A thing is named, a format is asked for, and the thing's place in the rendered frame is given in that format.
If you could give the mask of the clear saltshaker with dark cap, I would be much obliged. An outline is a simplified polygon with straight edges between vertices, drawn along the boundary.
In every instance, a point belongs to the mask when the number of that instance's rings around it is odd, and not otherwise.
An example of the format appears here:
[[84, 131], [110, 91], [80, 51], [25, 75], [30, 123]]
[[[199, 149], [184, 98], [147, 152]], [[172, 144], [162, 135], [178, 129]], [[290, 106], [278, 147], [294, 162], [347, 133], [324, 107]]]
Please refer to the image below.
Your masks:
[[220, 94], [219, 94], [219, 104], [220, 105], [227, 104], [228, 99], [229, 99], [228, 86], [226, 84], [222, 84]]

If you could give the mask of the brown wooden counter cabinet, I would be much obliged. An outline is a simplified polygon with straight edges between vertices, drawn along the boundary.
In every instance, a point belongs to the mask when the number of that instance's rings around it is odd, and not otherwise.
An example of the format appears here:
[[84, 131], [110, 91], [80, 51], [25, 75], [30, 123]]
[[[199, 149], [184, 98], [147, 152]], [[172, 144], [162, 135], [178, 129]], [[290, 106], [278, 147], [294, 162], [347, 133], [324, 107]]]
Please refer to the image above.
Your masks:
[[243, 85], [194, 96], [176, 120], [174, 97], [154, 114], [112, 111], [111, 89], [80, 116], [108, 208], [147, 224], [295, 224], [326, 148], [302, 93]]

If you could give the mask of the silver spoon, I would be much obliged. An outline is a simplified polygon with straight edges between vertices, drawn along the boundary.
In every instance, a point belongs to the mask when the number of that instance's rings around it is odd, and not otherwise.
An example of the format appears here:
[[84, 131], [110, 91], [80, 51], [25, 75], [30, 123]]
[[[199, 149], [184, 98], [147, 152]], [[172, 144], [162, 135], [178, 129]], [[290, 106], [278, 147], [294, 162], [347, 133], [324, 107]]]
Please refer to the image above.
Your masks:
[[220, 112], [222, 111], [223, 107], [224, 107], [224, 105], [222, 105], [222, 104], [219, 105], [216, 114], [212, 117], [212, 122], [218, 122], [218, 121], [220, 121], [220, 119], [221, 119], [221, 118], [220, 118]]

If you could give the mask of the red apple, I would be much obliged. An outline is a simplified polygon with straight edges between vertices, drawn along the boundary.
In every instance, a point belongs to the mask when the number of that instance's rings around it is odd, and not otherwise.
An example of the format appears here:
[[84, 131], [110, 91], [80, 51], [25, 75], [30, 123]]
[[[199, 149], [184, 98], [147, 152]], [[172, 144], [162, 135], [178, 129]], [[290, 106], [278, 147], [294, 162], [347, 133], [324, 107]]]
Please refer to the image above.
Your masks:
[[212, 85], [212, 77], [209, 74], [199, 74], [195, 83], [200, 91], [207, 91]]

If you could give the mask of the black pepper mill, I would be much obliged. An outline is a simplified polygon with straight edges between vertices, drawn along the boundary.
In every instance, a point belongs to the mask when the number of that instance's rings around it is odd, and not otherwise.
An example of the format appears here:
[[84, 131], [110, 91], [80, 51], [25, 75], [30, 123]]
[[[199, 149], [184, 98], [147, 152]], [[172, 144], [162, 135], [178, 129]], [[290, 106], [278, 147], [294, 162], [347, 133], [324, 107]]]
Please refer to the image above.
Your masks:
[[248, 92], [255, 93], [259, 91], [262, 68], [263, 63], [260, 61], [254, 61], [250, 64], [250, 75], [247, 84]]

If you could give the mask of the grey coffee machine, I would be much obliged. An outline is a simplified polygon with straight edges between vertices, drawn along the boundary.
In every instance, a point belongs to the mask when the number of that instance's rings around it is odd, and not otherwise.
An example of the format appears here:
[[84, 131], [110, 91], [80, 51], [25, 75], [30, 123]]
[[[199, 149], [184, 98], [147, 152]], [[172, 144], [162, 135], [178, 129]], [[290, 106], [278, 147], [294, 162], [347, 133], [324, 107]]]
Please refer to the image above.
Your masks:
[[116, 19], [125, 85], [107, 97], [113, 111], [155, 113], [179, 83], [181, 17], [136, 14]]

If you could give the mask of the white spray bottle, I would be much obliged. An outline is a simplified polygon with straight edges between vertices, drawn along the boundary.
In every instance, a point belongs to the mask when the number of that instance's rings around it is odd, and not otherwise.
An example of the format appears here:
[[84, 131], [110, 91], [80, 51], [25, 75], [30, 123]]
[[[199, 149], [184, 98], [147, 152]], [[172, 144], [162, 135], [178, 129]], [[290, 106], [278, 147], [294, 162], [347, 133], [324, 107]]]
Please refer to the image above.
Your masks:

· · · ·

> **REQUIRED ACTION**
Please repeat each entry. Keep every word the same.

> **ANSWER SPACE**
A thing is named, a format is asked for, and the thing's place in the rendered frame is given in that format.
If you could give the mask of the clear saltshaker with dark cap, I would be much obliged. An outline is a simplified polygon with straight edges between vertices, drawn along the boundary.
In every instance, a point belongs to the mask when the number of that instance's rings around it is odd, and not otherwise.
An example of the format appears here:
[[84, 131], [110, 91], [80, 51], [25, 75], [30, 123]]
[[[199, 149], [184, 98], [147, 152]], [[172, 144], [162, 135], [178, 129]], [[290, 106], [278, 147], [294, 162], [347, 133], [324, 107]]]
Please refer to the image below.
Your masks:
[[220, 94], [219, 94], [219, 104], [220, 105], [227, 104], [228, 99], [229, 99], [228, 86], [226, 84], [222, 84]]

If you could give the mask of the brown wooden counter cabinet, I would be much obliged. An outline is a simplified polygon with straight edges between vertices, drawn along the boundary.
In every instance, a point belongs to the mask when the number of that instance's rings around it is odd, and not otherwise.
An example of the format appears here:
[[84, 131], [110, 91], [80, 51], [25, 75], [30, 123]]
[[[199, 149], [184, 98], [147, 152]], [[172, 144], [162, 135], [178, 129]], [[290, 106], [278, 147], [294, 162], [347, 133], [324, 107]]]
Please refer to the image above.
Your masks:
[[243, 85], [194, 96], [176, 120], [174, 97], [154, 114], [112, 111], [111, 89], [80, 116], [108, 208], [147, 224], [295, 224], [326, 148], [302, 93]]

If you could give the mask of the silver spoon, I would be much obliged. An outline is a simplified polygon with straight edges between vertices, drawn along the boundary.
In every instance, a point belongs to the mask when the number of that instance's rings around it is odd, and not otherwise.
An example of the format appears here:
[[84, 131], [110, 91], [80, 51], [25, 75], [30, 123]]
[[[199, 149], [184, 98], [147, 152]], [[172, 144], [162, 135], [178, 129]], [[290, 106], [278, 147], [294, 162], [347, 133], [324, 107]]]
Please refer to the image above.
Your masks:
[[220, 112], [222, 111], [223, 107], [224, 107], [224, 105], [222, 105], [222, 104], [219, 105], [216, 114], [212, 117], [212, 122], [218, 122], [218, 121], [220, 121], [220, 119], [221, 119], [221, 118], [220, 118]]

If you could give the mask of the red apple, I would be much obliged. An outline is a simplified polygon with straight edges between vertices, drawn along the boundary.
In every instance, a point belongs to the mask when the number of that instance's rings around it is odd, and not otherwise.
An example of the format appears here:
[[84, 131], [110, 91], [80, 51], [25, 75], [30, 123]]
[[[199, 149], [184, 98], [147, 152]], [[172, 144], [162, 135], [178, 129]], [[290, 106], [278, 147], [294, 162], [347, 133], [324, 107]]]
Please refer to the image above.
Your masks:
[[212, 85], [212, 77], [209, 74], [199, 74], [195, 83], [200, 91], [207, 91]]

If you could give the mask of the black pepper mill, I would be much obliged. An outline is a simplified polygon with straight edges between vertices, drawn along the boundary.
In every instance, a point belongs to the mask when the number of that instance's rings around it is odd, and not otherwise.
An example of the format appears here:
[[84, 131], [110, 91], [80, 51], [25, 75], [30, 123]]
[[[199, 149], [184, 98], [147, 152]], [[172, 144], [162, 135], [178, 129]], [[290, 106], [278, 147], [294, 162], [347, 133], [324, 107]]]
Please refer to the image above.
Your masks:
[[248, 92], [255, 93], [259, 91], [262, 68], [263, 63], [260, 61], [254, 61], [250, 64], [250, 75], [247, 84]]

If you could give the mask of the grey coffee machine, I would be much obliged. An outline is a simplified polygon with straight edges between vertices, drawn along the boundary.
In every instance, a point belongs to the mask when the number of that instance's rings around it is odd, and not otherwise.
An example of the format appears here:
[[84, 131], [110, 91], [80, 51], [25, 75], [30, 123]]
[[[199, 149], [184, 98], [147, 152]], [[172, 144], [162, 135], [178, 129]], [[290, 106], [278, 147], [294, 162], [347, 133], [324, 107]]]
Please refer to the image above.
Your masks:
[[116, 19], [125, 85], [107, 97], [113, 111], [155, 113], [179, 83], [181, 17], [136, 14]]

If you could give the mask of the white spray bottle, I would be much obliged. An outline is a simplified polygon with straight edges between vertices, drawn along the boundary.
In every instance, a point belongs to the mask when the number of that instance's rings around it is odd, and not otherwise.
An example of the format appears here:
[[84, 131], [110, 91], [80, 51], [25, 75], [30, 123]]
[[[199, 149], [184, 98], [147, 152]], [[172, 144], [162, 135], [178, 129]], [[290, 106], [278, 147], [294, 162], [347, 133], [324, 107]]]
Please refer to the image above.
Your masks:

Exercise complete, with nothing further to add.